Just go to the desktop site for Google Play store and hit the "report problem" button and explain and you WILL get that taken care of... Google is very good for things like this IMO...


----------



## Thisguy89 (Jun 25, 2011)

Haven't used any of it yet, but I'm pretty sure I'm gonna get Final Fantasy III.


----------



## Rogan (Jul 9, 2011)

See I love final fantasty, but is it really worth $15?


----------



## drose6102 (Aug 14, 2011)

Tablet talk. It really is worth it. Beautiful looking app and good options. Six axis controller is next for sure

Sent from my Nexus 7 using Tapatalk 2


----------



## Tso Nexus (Mar 3, 2012)

can any one explain how six axis controller works? can i use an xbox controller and will the app work with every game like the tegra 3 games shadowgun etc.... ?


----------



## GTvert90 (Jun 6, 2011)

Rogan said:


> I bought sixaxis controller. I'm using it to play Dead Trigger and it's pretty awesome.


 I already had it but it says it's not compatible.. did you not have this issue?

Sent from my SCH-I535 using Tapatalk 2


----------



## Rogan (Jul 9, 2011)

GTvert90 said:


> I already had it but it says it's not compatible.. did you not have this issue?
> 
> Sent from my SCH-I535 using Tapatalk 2


I had no problems at all. It's pretty straightforward to setup.


----------



## auxiliarypie (Jan 3, 2012)

Tso Nexus said:


> can any one explain how* six axis controller* works? can i use an *xbox controller* and will the app work with every game like the tegra 3 games shadowgun etc.... ?











facepalm.jpg


----------



## GTvert90 (Jun 6, 2011)

Rogan said:


> I had no problems at all. It's pretty straightforward to setup.

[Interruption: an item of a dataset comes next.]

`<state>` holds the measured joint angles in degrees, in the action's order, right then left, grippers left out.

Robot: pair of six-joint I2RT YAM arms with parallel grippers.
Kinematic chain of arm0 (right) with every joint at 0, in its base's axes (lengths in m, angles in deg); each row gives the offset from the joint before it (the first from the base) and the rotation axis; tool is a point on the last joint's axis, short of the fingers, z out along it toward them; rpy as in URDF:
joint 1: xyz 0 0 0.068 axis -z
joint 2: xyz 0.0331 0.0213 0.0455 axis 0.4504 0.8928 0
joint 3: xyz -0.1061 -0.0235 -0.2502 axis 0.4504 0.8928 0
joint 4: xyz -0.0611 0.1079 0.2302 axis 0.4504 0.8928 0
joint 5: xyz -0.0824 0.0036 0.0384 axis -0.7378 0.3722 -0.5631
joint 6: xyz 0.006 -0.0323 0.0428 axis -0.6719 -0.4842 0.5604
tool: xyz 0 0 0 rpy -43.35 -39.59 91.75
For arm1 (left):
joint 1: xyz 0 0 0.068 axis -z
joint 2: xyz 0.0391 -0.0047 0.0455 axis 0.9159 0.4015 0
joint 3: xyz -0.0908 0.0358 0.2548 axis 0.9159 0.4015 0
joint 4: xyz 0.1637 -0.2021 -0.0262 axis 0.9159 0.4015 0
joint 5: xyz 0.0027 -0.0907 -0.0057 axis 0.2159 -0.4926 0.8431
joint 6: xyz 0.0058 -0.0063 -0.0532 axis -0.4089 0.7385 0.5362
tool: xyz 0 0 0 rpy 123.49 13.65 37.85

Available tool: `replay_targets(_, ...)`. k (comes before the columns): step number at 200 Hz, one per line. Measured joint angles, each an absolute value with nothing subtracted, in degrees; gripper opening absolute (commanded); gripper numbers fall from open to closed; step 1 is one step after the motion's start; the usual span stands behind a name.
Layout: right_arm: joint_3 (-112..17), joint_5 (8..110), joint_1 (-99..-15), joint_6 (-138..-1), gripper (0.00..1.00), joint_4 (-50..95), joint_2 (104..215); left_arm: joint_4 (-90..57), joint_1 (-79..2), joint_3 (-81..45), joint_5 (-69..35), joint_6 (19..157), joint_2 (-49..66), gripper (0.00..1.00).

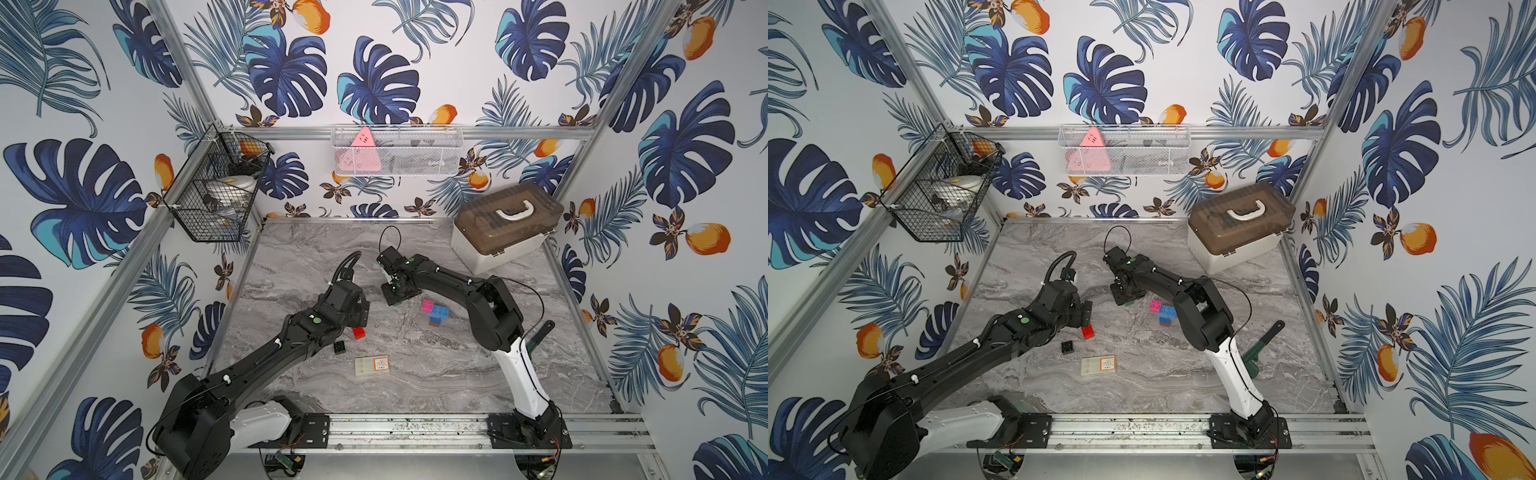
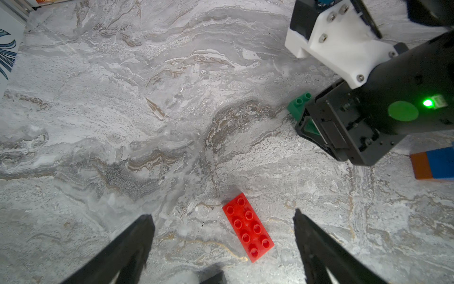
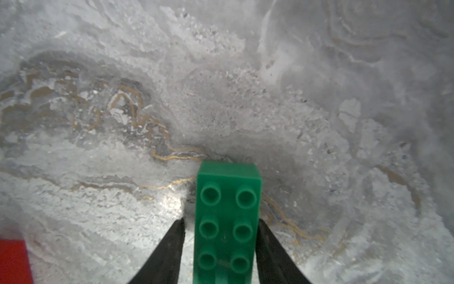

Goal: Assemble a spoon with lego
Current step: Move the lego brick at the center of the board, then pick up the lego brick from the center of the board.

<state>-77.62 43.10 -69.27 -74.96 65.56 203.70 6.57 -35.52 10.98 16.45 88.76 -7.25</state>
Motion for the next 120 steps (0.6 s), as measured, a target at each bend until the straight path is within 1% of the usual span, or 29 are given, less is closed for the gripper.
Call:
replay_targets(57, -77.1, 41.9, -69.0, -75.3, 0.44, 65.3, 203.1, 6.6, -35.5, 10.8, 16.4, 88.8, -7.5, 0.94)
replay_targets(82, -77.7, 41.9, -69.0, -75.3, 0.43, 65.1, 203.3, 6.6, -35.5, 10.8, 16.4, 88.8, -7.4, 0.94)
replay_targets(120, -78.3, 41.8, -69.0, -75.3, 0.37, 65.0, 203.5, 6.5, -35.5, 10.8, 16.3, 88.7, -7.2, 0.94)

its not the setup part.. its the downloading from the market part that's kicking my ass lol

Sent from my Nexus 7 using Tapatalk 2


----------



## Tso Nexus (Mar 3, 2012)

auxiliarypie said:


> facepalm.jpg


sweet i guess ill go to gamestop and pick up one of these!! Anyone can post a video of their n7 playing dead trigger or another game with the ps3 controller?


----------



## fac7orx (May 24, 2012)

I got six axis and fpsxe so far. Can anyone confirm that these work with the nexus 7:

*-Max Payne
-Amazing Spiderman
-GTA 3*


----------



## Mustang302LX (Jun 28, 2011)

shojus said:


> Just go to the desktop site for Google Play store and hit the "report problem" button and explain and you WILL get that taken care of... Google is very good for things like this IMO...

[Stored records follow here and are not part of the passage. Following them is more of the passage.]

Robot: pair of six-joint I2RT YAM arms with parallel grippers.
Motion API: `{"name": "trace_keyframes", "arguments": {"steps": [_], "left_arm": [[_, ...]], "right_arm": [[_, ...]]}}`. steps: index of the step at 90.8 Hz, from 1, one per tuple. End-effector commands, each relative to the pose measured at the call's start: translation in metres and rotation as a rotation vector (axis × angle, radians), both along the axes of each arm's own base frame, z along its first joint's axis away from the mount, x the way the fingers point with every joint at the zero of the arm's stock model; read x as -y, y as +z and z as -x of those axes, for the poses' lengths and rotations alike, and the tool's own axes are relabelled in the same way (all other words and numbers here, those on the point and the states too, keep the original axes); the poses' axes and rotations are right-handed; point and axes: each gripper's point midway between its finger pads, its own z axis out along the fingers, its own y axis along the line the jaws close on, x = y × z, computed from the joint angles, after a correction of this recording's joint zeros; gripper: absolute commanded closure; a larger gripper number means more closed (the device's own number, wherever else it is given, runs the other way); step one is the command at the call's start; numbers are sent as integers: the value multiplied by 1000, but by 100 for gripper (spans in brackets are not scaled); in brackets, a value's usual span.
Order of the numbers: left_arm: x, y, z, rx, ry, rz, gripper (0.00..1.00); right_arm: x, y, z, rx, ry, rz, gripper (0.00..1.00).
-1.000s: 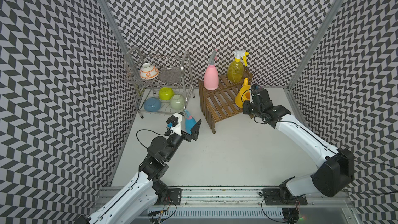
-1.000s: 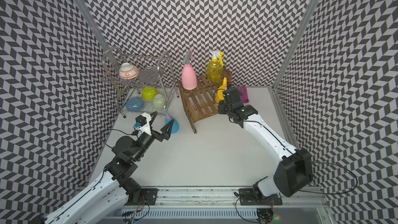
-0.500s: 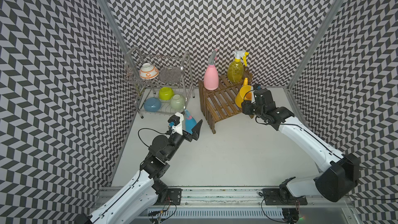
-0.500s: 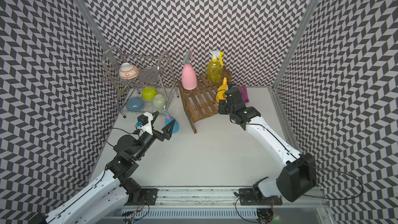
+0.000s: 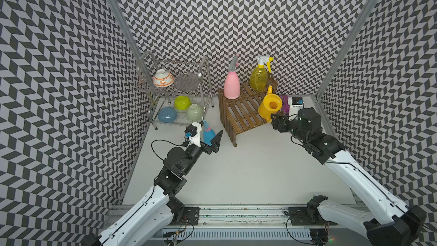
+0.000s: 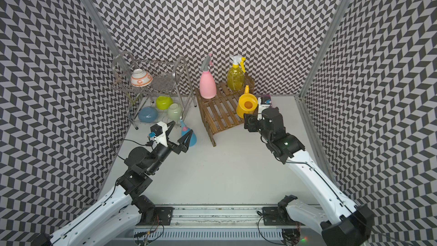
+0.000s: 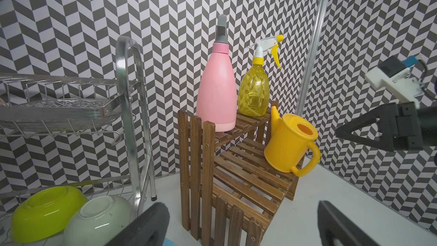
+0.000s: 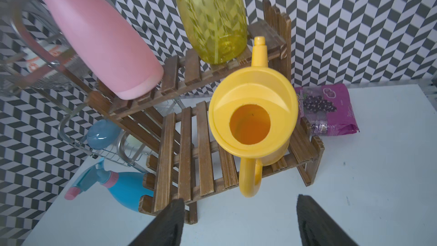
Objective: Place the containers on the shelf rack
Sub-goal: 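Place the container on the shelf.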
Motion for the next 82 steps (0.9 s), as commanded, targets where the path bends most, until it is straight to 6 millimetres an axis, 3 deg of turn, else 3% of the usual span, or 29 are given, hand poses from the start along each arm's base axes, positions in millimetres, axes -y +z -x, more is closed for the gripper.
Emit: {"name": "trace_keyframes", "arguments": {"steps": [1,13,19,25,37,49,61,82], "left_arm": [[-1,21,3,34,-14,47,0],[-2,18,3,19,-11,59,0],[-3,16,3,12,-10,66,0],[-4,16,4,8,-8,74,0],[-4,13,3,-8,-9,85,0],[-5,13,5,-14,-8,90,0],[-9,11,7,-15,-1,98,0],[-11,13,9,-9,6,104,0]], "right_arm": [[8,48,18,227,17,-84,23],[33,70,48,414,-42,-158,23],[41,66,56,447,-61,-186,24],[33,53,56,414,-4,-194,24],[-1,14,44,252,160,-213,25],[-3,-16,20,114,118,-166,32],[-3,-32,2,51,83,-137,39],[-10,-39,-23,20,66,-113,42]]}}
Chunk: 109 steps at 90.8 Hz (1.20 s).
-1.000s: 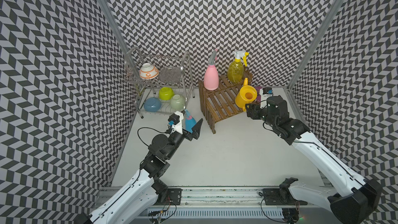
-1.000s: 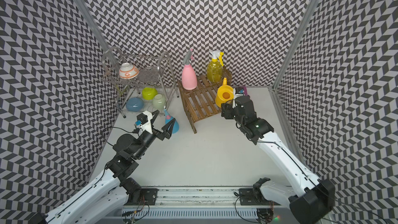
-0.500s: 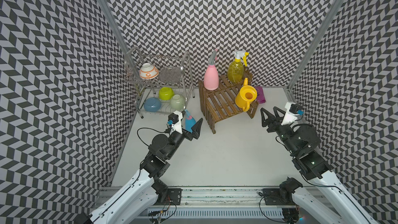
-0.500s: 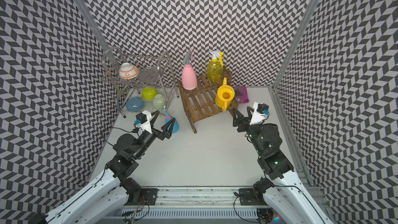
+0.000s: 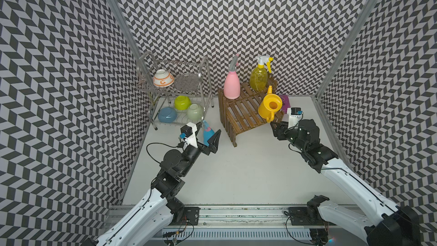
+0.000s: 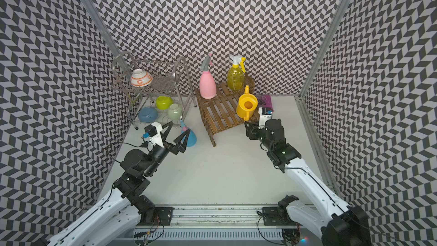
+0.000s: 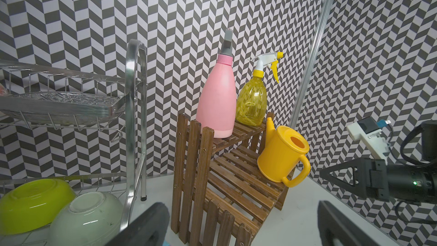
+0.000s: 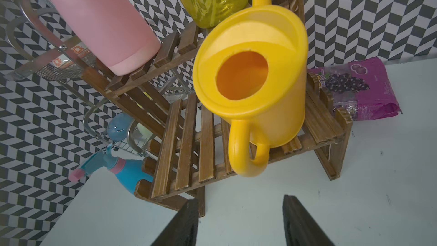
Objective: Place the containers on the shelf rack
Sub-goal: 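Place the container on the shelf.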
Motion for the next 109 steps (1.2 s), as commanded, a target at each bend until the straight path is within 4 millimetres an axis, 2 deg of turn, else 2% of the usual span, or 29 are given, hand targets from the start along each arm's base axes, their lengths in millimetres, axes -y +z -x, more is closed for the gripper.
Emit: {"name": "trace_keyframes", "arguments": {"steps": [1,24,41,68,94,109], "left_arm": [[-4,1,0,3,16,7,0],[-5,2,1,10,19,4,0],[-7,2,3,13,22,5,0],[-10,3,5,16,26,11,0],[-10,3,8,16,17,16,0],[-11,2,9,14,15,27,0]], "right_arm": [[-3,22,-14,55,-9,-13,42],[-10,12,-33,16,-4,32,50],[-11,10,-39,10,2,66,64],[-1,13,-27,24,-20,90,85],[14,22,-14,26,-89,90,92],[4,20,-11,7,-120,65,92]]}}
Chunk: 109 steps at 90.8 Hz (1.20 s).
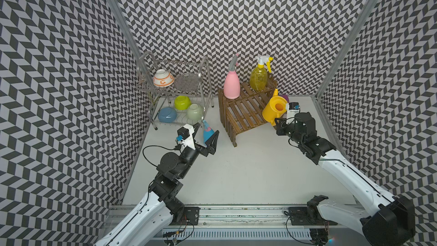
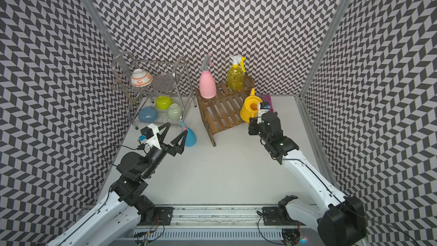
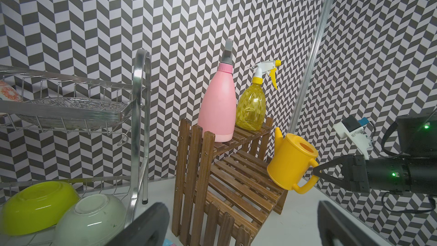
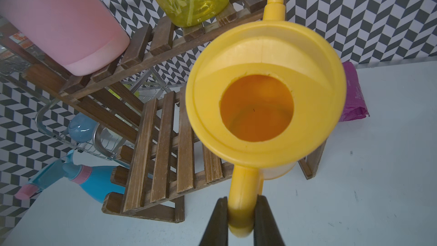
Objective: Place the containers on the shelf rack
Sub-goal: 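Place the container on the shelf.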
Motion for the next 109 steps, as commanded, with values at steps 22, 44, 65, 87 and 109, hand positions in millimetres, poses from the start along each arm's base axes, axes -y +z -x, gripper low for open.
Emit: {"name": "trace_keyframes", "arguments": {"steps": [22,44,65,87,109], "left_arm": [[-7,-5,5,-13,12,17,0],[-15,-5,9,-4,38,18,0],[-16,-4,9,3,46,11,0],[-15,-4,6,9,49,-5,0],[-13,-5,5,12,50,-19,0]], "right_arm": [[-32,27,-11,61,-92,-123,93],[-39,10,-25,-30,-313,-166,93],[-59,12,-31,-35,-296,-225,76],[-72,17,-30,-16,-251,-195,55],[-73,36,-21,44,-176,-153,43]]}}
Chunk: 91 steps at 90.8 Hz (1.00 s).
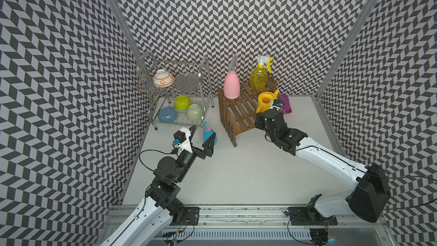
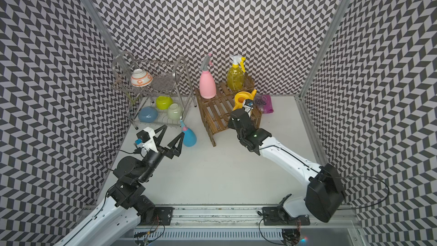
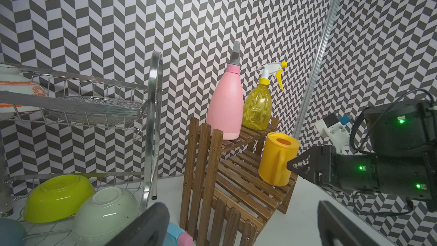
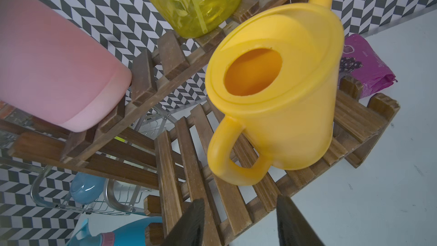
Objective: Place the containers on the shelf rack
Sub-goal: 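Place the container on the shelf, then pick up a container from the center of the board.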
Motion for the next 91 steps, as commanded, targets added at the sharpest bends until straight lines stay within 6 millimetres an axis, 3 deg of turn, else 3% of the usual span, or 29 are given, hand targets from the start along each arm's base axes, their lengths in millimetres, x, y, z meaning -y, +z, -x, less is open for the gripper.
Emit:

Will definitely do that right now!

Edit: Damn they are fast! They didn't give me the credit back on the $25 I got but back onto my CC I used to just buy the game earlier. Very nice and fast customer service! Wow!

Sent from my Nexus 7 using the RootzWiki app.


----------



## shojus (Jul 3, 2012)

Mustang302LX said:


> Will definitely do that right now!
> 
> Edit: Damn they are fast! They didn't give me the credit back on the $25 I got but back onto my CC I used to just buy the game earlier. Very nice and fast customer service! Wow!
> 
> Sent from my Nexus 7 using the RootzWiki app.

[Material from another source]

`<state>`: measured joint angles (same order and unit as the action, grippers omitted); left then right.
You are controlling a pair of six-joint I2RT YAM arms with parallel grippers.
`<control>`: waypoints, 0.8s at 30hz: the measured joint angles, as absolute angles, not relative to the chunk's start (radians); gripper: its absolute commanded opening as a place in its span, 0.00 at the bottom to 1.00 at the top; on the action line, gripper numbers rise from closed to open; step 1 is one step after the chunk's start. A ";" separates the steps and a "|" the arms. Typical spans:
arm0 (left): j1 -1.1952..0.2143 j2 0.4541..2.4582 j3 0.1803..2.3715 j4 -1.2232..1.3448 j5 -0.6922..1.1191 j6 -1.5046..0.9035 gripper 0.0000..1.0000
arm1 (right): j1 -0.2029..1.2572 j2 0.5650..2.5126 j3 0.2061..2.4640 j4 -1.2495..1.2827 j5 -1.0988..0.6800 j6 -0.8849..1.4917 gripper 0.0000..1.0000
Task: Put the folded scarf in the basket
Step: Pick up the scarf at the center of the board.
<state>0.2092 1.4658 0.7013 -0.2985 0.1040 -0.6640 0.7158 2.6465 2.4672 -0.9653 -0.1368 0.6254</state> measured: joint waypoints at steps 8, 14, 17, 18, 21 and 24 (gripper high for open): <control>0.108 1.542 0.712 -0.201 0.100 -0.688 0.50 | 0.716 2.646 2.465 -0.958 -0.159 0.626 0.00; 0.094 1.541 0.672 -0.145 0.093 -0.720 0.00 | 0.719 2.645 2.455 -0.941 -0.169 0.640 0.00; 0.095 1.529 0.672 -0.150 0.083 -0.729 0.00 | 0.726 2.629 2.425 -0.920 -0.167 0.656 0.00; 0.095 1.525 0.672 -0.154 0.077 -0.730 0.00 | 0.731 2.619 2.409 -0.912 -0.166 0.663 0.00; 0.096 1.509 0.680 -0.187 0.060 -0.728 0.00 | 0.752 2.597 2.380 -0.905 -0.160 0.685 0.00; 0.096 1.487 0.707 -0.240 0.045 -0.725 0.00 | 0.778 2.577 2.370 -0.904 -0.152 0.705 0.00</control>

Ya when they were doing promotions a long while ago I got screwed over by some Gameloft games.... I was charged WAY too much and they handled it quickly without ANY issues! Glad to hear you got the money on it's way back...


----------



## Southrncomfortjm (Jun 29, 2012)

Thisguy89 said:


> Haven't used any of it yet, but I'm pretty sure I'm gonna get Final Fantasy III.


Don't do it. Don't let them get away with charging $10 more than they should. Much as I love everything Final Fantasy, $16 is just too much.


----------



## Southrncomfortjm (Jun 29, 2012)

shojus said:


> Ya when they were doing promotions a long while ago I got screwed over by some Gameloft games.... I was charged WAY too much and they handled it quickly without ANY issues! Glad to hear you got the money on it's way back...


Funny. I couldn't buy Mass Effect or GTA III when they were on sale due to a Google Wallet problem and the Play Store steadfastly refuses to fix that issue. They say they can't give me the promotional price anymore. Fine, I get that, but why can't they just credit me $10 and let me buy the two games that way? Incredibly lame customer service in my opinion.


----------



## th3taman (Jul 14, 2011)

Dead Trigger...was cheap and who doesn't like to shoot zombies!


----------



## MikereDD (Jun 6, 2011)

Still debating. 0_o
Maybe a game. I've already purchased the apps I love. Don't need music TV movies books or comics.
Sent from my Galaxy Nexus using Tapatalk 2


----------



## sfreemanoh (Jul 9, 2011)

I got a book, Apocalypse Codex. I still have about $12 left, not sure what I'll spend the rest on.


----------



## number5toad (Sep 13, 2011)

I blew it all on music...new Jimmy Cliff album, new Nas album, new Frank Ocean album.


----------



## greg tolan (Apr 12, 2012)

How is the new Nas album? On a scale of Illmatic to Stillmatic.....



number5toad said:


> I blew it all on music...new Jimmy Cliff album, new Nas album, new Frank Ocean album.


----------



## number5toad (Sep 13, 2011)

I've only heard it once so far but it's excellent - standard Nas territory tho, where about half of the tracks are fantastic, another quarter are good but nothing special, and there's a few "Nas what in the hell are you even doing" tracks

tho that last category is pretty underpopulated compared to some of his other work


----------



## s1ncere (Jun 28, 2012)

Slingplayer is on sale, normally 30 and half off for 15. Before I was using a pirated copy, bc damn that's a lot of cash. Now being on sale for 15 and a free credit to the store, I can finally pick up. Thanks Google


----------